Donald Trump’s reality-bending political career began with a racist lie about America’s first black president, then pushed bigoted falsehoods about immigrants, followed by his mathematic­ally debunked nonsense about the 2016 vote.

No wonder his malleable base is concocting its own versions of reality around delusional conspiracy theories, some of which Trump didn’t begin but hasn’t tried to stop. The latest is the rise of “QAnon,” a dark internet fantasy that Trump’s crowds are now bringing into the real world.

QAnon is named for an imaginary deep-cover operative with “Q”-level security clearance who leaks secrets online. Among them: Trump isn’t really under investigat­ion by Special Counsel Robert Mueller for possible collusion with Russia. That’s just their agreed-upon cover story as they work to free America from a secret globalist coup.
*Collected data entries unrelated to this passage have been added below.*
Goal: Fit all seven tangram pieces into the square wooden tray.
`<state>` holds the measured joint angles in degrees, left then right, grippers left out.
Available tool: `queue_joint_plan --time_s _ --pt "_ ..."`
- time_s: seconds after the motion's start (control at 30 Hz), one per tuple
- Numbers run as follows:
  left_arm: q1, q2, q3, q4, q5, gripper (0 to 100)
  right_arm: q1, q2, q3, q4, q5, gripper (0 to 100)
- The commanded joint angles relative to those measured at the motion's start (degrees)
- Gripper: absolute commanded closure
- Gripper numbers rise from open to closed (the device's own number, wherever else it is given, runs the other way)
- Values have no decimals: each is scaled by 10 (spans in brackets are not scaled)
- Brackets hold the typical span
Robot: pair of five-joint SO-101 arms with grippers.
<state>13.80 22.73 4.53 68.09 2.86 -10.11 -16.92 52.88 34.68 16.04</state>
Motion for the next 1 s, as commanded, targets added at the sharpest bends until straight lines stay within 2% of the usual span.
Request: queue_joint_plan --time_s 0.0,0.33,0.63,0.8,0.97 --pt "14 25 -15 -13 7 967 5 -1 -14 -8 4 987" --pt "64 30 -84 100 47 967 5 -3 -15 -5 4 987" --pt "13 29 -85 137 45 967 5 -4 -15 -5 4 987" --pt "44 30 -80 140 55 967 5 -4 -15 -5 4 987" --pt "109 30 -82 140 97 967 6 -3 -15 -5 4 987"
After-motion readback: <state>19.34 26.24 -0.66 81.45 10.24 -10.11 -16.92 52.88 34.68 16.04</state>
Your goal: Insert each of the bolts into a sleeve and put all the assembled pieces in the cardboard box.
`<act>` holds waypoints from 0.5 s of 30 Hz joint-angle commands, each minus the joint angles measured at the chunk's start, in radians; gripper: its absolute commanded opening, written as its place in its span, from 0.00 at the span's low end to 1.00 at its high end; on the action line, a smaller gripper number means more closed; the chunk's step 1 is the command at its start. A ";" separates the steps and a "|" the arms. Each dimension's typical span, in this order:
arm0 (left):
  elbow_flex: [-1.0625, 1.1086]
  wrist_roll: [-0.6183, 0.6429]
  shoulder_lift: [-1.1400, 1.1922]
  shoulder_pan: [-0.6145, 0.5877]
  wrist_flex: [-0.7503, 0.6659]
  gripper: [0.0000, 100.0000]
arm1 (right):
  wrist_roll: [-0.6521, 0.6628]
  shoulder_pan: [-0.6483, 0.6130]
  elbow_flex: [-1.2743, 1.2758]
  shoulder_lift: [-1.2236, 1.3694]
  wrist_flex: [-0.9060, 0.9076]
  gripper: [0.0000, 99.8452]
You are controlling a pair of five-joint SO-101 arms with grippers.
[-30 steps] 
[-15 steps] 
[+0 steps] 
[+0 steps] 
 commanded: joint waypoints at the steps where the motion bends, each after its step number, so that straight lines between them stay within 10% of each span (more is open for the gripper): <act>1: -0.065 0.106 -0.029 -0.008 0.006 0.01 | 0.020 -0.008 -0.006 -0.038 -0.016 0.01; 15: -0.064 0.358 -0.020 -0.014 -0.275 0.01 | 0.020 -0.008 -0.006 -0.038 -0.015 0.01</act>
Trump actually appointed Mueller himself to investigat­e Hillary Clinton, President Barack Obama and others for, among other things, running an internatio­nal pedophilia ring. Russian President Vladimir Putin is in on it. Oh, there’s a there’s a “white rabbit” that people are supposed to “follow.”

People have been showing up at Trump rallies with signs and T-shirts referencin­g “Q.” In June, a man with two guns and an armored truck blocked a bridge near the Hoover Dam demanding informatio­n that “Q” had reported was being kept secret.

What immediatel­y stands out about the wholly fabricated QAnon tale is how it transforms Trump from being the subject of an investigat­ion of a threat against America, to being the hero who is working to stop a threat. This isn’t just some random flat-Earth nuttery; this one is all about vindicatin­g Trump. That may explain why the White House hasn’t aggressive­ly tamped it down. Asked about it last week, Press Secretary Sarah Huckabee Sanders responded with only a generic statement that Trump condemns “any group that would incite violence.”

To which we would add: John F. Kennedy was killed by Lee Harvey Oswald alone. There were six manned moon landings between 1969 and 1972. And any president who lets his fans spread deranged fantasies about his political enemies without pushing back is being as irresponsi­ble as if he were spreading them himself.